__What is expected__:
Output the material exactly, keeping every line intact.

__Supplied material__:
• • • • • • •
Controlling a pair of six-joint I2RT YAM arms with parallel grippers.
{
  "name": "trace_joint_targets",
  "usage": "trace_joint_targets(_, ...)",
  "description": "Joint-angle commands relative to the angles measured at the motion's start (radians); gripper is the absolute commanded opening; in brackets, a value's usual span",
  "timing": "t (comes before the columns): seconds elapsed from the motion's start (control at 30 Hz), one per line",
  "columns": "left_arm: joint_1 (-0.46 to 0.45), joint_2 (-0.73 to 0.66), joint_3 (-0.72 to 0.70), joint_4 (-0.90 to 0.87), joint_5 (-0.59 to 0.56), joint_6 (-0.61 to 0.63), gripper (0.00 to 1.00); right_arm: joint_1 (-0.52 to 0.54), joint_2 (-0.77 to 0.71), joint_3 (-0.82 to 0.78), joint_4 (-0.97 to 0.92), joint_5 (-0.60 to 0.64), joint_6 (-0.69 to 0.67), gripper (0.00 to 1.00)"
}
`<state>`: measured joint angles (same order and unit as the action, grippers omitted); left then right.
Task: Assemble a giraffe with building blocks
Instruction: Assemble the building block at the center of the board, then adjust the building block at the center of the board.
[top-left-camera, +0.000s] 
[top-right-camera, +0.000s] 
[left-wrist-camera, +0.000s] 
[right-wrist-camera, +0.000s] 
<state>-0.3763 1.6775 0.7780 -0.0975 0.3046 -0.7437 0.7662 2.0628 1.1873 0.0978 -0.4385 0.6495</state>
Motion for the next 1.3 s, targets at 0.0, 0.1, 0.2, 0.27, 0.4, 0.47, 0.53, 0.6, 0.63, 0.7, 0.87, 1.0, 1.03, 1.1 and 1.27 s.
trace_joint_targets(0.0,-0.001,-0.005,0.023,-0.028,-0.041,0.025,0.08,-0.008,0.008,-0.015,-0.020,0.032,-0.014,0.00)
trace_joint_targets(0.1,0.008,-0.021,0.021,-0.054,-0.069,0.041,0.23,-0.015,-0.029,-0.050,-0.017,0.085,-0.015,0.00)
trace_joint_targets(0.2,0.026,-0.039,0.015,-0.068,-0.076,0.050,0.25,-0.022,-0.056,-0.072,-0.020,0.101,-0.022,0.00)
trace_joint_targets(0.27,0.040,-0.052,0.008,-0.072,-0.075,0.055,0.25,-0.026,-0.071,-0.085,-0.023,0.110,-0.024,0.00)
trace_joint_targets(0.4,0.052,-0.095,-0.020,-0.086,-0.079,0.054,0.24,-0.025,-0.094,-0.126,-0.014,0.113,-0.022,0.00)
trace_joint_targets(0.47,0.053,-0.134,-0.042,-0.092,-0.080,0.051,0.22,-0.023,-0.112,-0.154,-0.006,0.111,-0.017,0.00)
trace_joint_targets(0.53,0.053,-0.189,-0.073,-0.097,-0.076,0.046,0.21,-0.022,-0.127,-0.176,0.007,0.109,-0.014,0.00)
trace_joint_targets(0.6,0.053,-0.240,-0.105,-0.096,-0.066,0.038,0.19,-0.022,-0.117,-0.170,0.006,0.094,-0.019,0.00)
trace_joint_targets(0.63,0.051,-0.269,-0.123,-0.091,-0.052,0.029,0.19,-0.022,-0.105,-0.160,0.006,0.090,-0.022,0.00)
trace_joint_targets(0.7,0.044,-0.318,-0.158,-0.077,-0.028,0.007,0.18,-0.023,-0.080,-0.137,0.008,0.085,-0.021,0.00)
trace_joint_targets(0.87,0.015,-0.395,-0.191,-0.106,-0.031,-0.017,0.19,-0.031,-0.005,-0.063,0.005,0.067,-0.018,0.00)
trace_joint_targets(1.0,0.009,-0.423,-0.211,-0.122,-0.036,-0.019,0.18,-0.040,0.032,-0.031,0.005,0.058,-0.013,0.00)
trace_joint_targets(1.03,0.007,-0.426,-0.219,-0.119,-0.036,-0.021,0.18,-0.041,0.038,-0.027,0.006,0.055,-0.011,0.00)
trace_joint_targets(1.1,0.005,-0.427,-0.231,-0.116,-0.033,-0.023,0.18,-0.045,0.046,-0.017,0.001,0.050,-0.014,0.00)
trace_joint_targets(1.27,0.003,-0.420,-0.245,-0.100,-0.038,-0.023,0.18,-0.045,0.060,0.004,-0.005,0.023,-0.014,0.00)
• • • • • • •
__Exercise output__:
Controlling a pair of six-joint I2RT YAM arms with parallel grippers.
{
  "name": "trace_joint_targets",
  "usage": "trace_joint_targets(_, ...)",
  "description": "Joint-angle commands relative to the angles measured at the motion's start (radians); gripper is the absolute commanded opening; in brackets, a value's usual span",
  "timing": "t (comes before the columns): seconds elapsed from the motion's start (control at 30 Hz), one per line",
  "columns": "left_arm: joint_1 (-0.46 to 0.45), joint_2 (-0.73 to 0.66), joint_3 (-0.72 to 0.70), joint_4 (-0.90 to 0.87), joint_5 (-0.59 to 0.56), joint_6 (-0.61 to 0.63), gripper (0.00 to 1.00); right_arm: joint_1 (-0.52 to 0.54), joint_2 (-0.77 to 0.71), joint_3 (-0.82 to 0.78), joint_4 (-0.97 to 0.92), joint_5 (-0.60 to 0.64), joint_6 (-0.69 to 0.67), gripper (0.00 to 1.00)"
}
`<state>`: measured joint angles (same order and unit as the action, grippers omitted); left then right.
Task: Assemble a giraffe with building blocks
Instruction: Assemble the building block at the center of the board, then adjust the building block at the center of the board.
[top-left-camera, +0.000s] 
[top-right-camera, +0.000s] 
[left-wrist-camera, +0.000s] 
[right-wrist-camera, +0.000s] 
<state>-0.3763 1.6775 0.7780 -0.0975 0.3046 -0.7437 0.7662 2.0628 1.1873 0.0978 -0.4385 0.6495</state>
Motion for the next 1.3 s, targets at 0.0, 0.1, 0.2, 0.27, 0.4, 0.47, 0.53, 0.6, 0.63, 0.7, 0.87, 1.0, 1.03, 1.1 and 1.27 s.
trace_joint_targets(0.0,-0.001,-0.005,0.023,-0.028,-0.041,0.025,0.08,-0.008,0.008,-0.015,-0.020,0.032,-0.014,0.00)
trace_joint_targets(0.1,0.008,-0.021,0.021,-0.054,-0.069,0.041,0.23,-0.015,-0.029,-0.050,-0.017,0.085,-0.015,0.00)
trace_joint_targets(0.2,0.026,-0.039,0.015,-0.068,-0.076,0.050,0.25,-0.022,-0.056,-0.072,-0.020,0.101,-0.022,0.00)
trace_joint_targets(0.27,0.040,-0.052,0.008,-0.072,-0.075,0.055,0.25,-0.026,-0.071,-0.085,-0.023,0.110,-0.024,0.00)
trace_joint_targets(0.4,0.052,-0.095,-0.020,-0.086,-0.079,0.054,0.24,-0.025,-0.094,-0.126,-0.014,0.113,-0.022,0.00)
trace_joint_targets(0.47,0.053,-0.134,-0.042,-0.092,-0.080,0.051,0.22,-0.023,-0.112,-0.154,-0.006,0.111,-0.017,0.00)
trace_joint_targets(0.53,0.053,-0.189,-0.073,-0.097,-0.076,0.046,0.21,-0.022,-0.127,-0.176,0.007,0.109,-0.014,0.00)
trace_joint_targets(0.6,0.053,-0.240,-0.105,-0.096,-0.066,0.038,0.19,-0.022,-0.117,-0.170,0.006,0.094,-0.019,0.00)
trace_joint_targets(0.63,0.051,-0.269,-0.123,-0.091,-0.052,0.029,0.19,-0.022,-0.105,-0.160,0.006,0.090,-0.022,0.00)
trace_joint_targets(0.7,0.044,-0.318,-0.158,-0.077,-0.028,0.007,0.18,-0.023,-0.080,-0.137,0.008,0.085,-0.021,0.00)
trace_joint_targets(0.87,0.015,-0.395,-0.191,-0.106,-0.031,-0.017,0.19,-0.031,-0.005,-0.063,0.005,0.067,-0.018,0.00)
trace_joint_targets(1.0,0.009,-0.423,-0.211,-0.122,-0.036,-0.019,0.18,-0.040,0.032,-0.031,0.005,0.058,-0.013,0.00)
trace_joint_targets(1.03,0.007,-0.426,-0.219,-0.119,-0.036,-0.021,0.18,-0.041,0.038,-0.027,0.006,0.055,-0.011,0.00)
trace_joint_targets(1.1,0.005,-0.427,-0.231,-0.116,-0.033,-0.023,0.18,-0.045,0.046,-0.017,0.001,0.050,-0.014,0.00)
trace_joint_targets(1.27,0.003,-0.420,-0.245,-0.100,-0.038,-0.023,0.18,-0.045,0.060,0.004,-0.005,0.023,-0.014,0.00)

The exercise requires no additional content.